Elizabethan theatres were closed during the plague in 1592, so Shakespeare turned his quill to writing sonnets. The lesson is that people are adaptable, which can be seen in the way that the real estate industry is preparing for the post-pandemic world.

Mike Prew

Our New Year’s resolution is to stay long of logistics, short of shops and we took a contrarian view to those expecting Zoom to do to offices what Amazon has done to shopping centres and bought into London office REITs in April at the point of maximum Covid pessimism.

Landsec and British Land’s share price discounts to NAV have narrowed from 55% to 30% and November saw the sector’s best performance for a decade, up 11%, with Landsec and British Land up 35% and 40% respectively. The easy money has probably been made, as the ‘tail risk’ for REITs has been taken out of Covid (because of vaccines) and Brexit (as ‘no deal’ was avoided).

It’s not all good news. After New Year’s mingling, Covid infection rates are spiking. The lockdown is restricting the economy and share price setbacks offer buying opportunities. But nuggets of regeneration value are appearing in retail parks, with yields reset to 8%-plus, while the government’s planning white paper will see community shopping re-appraised. Falling investment values are crossing over, with increasing residential land prices for businesses such as NewRiver.
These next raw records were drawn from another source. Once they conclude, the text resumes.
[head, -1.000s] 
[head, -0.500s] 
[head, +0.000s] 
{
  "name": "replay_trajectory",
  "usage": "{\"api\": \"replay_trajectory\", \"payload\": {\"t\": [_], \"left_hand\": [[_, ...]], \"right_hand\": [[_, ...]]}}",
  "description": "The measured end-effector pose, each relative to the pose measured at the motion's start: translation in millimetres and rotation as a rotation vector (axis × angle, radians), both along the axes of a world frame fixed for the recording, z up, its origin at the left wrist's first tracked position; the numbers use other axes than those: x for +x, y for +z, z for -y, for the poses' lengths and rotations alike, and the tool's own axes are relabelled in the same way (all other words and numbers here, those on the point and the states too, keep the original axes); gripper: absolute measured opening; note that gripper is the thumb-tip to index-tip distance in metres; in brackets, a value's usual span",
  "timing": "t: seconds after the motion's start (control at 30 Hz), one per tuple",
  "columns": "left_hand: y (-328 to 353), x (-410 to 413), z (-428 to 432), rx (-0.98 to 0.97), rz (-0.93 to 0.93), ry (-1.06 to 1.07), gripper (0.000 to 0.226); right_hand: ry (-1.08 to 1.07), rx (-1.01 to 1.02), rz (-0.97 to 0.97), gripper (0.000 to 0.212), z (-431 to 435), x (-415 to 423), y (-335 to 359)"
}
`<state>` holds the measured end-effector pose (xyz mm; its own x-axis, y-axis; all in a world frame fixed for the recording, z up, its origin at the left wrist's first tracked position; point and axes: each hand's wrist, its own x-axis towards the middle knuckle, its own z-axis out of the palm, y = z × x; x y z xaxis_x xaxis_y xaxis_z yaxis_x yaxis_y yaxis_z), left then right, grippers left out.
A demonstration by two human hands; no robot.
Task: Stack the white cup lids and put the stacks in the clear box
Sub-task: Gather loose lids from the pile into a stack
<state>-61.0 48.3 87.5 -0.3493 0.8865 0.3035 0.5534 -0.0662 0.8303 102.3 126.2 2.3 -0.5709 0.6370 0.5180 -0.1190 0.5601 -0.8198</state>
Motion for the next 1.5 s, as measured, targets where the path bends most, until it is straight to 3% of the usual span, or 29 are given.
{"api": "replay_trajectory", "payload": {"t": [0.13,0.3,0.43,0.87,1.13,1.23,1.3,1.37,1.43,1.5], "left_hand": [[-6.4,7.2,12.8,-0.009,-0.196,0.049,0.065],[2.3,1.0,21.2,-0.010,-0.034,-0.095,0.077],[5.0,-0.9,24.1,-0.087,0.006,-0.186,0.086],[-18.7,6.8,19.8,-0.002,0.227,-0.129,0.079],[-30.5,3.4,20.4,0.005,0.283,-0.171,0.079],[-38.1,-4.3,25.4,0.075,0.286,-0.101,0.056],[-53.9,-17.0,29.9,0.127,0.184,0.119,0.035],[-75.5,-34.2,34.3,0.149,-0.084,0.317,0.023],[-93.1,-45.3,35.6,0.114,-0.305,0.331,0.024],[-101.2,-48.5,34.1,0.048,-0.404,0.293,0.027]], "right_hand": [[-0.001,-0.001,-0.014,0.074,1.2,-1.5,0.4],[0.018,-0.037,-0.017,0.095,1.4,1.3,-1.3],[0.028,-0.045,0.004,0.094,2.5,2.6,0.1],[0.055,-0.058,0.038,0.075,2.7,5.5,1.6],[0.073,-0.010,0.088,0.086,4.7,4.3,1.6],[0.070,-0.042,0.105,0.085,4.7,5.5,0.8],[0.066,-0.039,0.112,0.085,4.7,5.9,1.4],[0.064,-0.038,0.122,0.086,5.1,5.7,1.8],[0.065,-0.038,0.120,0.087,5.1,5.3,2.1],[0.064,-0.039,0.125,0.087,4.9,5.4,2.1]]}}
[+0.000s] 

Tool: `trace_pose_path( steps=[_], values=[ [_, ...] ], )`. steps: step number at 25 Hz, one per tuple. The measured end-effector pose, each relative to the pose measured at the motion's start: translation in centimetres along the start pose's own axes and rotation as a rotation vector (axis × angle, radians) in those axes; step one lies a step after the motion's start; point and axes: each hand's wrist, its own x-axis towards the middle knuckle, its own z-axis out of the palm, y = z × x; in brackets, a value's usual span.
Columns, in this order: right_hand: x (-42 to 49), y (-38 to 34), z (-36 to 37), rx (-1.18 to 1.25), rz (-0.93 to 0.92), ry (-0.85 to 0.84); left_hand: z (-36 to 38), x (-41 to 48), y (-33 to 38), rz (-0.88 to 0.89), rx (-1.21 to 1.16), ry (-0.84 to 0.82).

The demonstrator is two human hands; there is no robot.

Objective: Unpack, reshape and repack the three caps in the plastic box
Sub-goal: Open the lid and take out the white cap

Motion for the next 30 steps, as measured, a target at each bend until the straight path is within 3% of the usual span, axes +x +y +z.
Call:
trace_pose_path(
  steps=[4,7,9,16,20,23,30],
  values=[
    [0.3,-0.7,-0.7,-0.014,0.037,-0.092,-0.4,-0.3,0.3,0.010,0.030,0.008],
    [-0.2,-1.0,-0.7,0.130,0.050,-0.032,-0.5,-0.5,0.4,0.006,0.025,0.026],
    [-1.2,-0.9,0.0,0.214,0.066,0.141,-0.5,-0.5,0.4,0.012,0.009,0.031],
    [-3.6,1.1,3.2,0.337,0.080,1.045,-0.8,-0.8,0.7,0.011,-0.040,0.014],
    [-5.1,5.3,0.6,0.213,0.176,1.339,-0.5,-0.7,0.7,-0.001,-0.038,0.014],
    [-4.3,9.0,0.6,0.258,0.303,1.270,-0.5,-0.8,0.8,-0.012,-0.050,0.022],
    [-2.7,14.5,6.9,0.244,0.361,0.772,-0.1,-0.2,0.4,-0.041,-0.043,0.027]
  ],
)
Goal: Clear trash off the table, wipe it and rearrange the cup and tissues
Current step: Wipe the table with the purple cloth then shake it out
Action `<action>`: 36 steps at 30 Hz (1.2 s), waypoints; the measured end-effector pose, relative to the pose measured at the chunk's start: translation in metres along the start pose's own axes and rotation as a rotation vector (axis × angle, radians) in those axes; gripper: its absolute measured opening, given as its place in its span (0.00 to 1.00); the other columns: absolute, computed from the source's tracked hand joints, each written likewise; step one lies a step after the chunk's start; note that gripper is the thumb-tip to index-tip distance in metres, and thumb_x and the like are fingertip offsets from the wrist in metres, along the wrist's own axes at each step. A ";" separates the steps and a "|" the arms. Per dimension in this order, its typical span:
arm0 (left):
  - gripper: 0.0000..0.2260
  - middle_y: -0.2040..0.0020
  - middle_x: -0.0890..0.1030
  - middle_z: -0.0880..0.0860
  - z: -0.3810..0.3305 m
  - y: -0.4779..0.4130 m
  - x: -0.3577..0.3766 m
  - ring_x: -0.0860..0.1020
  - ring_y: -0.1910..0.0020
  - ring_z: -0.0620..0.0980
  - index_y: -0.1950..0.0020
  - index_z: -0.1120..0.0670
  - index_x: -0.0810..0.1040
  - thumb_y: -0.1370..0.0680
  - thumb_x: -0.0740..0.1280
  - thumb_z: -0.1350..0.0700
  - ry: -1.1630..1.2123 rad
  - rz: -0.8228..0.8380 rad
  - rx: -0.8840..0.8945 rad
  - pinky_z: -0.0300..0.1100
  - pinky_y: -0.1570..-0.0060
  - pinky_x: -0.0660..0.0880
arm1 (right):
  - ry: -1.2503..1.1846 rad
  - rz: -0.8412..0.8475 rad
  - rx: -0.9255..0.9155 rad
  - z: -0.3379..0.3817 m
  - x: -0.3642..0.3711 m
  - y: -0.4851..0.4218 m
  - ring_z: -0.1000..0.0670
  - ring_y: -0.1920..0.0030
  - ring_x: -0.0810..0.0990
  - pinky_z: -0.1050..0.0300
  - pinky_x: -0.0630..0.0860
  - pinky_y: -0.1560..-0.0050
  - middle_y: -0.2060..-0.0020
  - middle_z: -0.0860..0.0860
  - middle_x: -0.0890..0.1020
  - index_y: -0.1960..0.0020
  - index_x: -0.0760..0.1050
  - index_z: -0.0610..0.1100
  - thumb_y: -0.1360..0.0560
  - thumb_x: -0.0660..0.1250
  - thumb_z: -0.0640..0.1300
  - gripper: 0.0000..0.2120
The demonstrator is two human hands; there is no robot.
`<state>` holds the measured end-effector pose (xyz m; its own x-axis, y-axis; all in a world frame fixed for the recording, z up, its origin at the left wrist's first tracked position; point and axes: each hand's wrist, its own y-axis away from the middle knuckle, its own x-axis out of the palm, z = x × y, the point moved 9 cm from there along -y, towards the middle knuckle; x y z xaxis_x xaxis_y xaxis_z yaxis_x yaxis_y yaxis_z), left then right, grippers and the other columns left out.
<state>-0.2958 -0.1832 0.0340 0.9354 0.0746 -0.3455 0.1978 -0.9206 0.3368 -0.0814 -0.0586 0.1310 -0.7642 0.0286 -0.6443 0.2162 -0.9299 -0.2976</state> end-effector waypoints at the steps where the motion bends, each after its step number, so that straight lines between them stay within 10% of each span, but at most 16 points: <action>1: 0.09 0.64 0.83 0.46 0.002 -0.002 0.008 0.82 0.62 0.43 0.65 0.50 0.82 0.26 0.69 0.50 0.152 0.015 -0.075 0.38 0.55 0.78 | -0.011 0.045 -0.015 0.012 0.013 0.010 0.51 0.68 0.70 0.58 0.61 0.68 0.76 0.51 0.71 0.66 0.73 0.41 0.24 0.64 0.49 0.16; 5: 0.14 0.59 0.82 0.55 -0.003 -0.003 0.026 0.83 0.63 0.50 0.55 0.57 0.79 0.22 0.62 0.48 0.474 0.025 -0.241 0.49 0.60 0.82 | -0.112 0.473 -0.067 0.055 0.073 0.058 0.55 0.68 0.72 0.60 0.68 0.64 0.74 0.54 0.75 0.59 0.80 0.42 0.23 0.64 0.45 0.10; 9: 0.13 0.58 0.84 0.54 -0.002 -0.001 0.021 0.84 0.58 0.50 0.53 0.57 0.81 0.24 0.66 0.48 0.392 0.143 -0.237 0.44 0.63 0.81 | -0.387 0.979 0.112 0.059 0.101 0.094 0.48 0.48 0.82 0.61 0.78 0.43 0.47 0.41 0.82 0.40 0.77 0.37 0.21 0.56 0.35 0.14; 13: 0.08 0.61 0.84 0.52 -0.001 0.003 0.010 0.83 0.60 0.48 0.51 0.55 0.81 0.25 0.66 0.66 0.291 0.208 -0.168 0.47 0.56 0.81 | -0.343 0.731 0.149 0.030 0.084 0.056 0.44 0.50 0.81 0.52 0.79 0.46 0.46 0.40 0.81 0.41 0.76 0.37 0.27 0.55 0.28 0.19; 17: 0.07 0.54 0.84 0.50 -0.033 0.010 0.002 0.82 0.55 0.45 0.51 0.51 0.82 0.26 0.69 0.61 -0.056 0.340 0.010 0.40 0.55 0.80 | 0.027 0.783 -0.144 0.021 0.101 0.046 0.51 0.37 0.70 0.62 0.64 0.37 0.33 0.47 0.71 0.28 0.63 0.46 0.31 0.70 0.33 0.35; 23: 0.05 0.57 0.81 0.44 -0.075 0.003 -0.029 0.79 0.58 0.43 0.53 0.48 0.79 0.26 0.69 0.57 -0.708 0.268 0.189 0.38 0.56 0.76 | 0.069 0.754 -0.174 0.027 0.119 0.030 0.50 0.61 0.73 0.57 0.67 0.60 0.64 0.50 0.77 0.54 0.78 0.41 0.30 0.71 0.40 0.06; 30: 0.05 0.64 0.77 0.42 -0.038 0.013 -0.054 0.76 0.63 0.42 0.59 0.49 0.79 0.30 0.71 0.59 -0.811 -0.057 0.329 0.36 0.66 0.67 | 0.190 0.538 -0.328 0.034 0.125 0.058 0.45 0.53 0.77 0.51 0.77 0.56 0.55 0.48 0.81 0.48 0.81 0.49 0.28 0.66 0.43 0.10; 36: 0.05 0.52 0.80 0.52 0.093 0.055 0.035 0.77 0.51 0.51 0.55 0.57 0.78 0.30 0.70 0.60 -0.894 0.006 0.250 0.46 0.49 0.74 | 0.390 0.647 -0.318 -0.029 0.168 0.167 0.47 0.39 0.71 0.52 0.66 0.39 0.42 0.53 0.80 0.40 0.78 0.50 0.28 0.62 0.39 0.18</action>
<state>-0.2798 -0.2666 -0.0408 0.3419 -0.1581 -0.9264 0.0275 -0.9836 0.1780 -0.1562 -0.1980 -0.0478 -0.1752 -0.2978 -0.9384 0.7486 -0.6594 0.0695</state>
RICS is looking at the latency of Red Book valuations focused on shopping centres; the best bids for intu’s Trafford Centre were £800m compared with a £1.7bn valuation in December 2019. It is interesting that Tritax Big Box pre-released its portfolio revaluation, which trounced analysts’ forecasts by gaining 8% in six months. In contrast, intu and Hammerson let the equity market work out that the bottom of the page isn’t necessarily the bottom of the retail rent chart.

Investment

Source: Shutterstock/ Number1411

In the office market, with £4bn traded since September 2020, Q4 investment volumes are back to their five-year trend. Grade-A offices have held on to 4% pricing, leaving grade-B stock that is expensive to retrofit facing a correction.

London office availability is high and rising at up to 7% (and rents historically fall at above 8%), but the market is very product-specific. We found that only 40% of London offices are ‘Covid durable’, with modern lifts and air-conditioning.

Landlords might think ESG and BREEAM ratings are just more form-filling, but building wellness credentials are set to dictate pricing. Otherwise, development is a drip-feed, subletting is small, short-leased and secondhand, while flex offices are solvent and here to stay.

Our ‘buy’ theme is that deep discounts will trigger REIT mergers and acquisitions. Leveraged land business Urban & Civic was sold, Capital & Counties owns 26% of Shaftesbury, Brookfield owns 9.2% of British Land and KKR 5.4% of Great Portland Estates. The sector is ripe for shareholder activism. Minority shareholders are hollowing out boards of underperforming businesses, for example Unibail, Hammerson and RDI, which have invested their own skin in the game.

REITs have done poorly since the financial crisis as they didn’t cut dividends and held on to retail too long for the income. Our mantra remains ‘shrink before you grow’ and don’t duck selling assets below book value. The pandemic has led to dividend cuts and redefined pay-out policies so these new CEOs can break with their predecessors’ poor stratagems.